In July, Yemeksepeti founder and CEO Nevzat Aydın filed objections in court to block the Banabi workers’ unionisation efforts, another tactic used by employers, which often results in an extended and demoralising legal process.

“In spite of all the pressure, Yemeksepeti workers continued to organise. Eventually, a majority of Yemeksepeti workers became members of the All Transport Workers’ Union (TÜMTİS). The Ministry of Labor and Social Security issued TÜMTİS a certificate of authorisation to arrange a collective bargaining agreement. This time, the company filed a lawsuit in court in objection of the union’s authorisation certificate. The judicial process is ongoing,” Kıdak says.

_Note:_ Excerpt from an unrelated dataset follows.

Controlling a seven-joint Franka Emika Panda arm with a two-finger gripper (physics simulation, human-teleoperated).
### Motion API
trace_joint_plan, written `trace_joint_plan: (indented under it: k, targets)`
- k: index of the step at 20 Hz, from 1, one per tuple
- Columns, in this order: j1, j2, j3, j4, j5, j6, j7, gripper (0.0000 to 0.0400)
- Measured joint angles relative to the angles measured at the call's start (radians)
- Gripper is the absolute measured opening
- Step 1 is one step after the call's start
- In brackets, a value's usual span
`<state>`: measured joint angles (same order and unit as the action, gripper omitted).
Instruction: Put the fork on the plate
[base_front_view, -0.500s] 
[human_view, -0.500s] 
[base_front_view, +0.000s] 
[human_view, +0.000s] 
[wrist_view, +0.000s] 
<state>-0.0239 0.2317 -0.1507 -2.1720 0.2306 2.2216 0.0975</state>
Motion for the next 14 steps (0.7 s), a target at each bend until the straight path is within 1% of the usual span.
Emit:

In September, a number of the country’s largest and most important labour unions, trade associations and consumer unions declared a boycott of the company.

Amid mounting pressure, Aydın resigned from his position at the beginning of November. But Gündeş says the company has continued with the policy of disrupting the unions. He also accuses the company of putting huge pressure on employed drivers until they resign, then replacing them with independent drivers. Kıdak also says the company is trying to convince employees to switch to the independent contractor model.

Delivery Hero and Yemeksepeti didn’t respond to requests for comments.

Gündeş says that the ultimate responsibility for the drivers’ struggles rests with Delivery Hero. As it has expanded globally, Delivery Hero companies have lost high-profile court cases over workers’ rights in several countries, including Canada and Australia. In both cases, the company closed its operations in those countries.

In Istanbul, Ahmet is currently seeking compensation for his injury in court while still driving for Banabi full-time. Despite the major obstacles he and his colleagues face, he remains optimistic that change is on the way. “We will continue to struggle until Yemeksepeti joins a union,” he says. “We will continue to grow and organise.”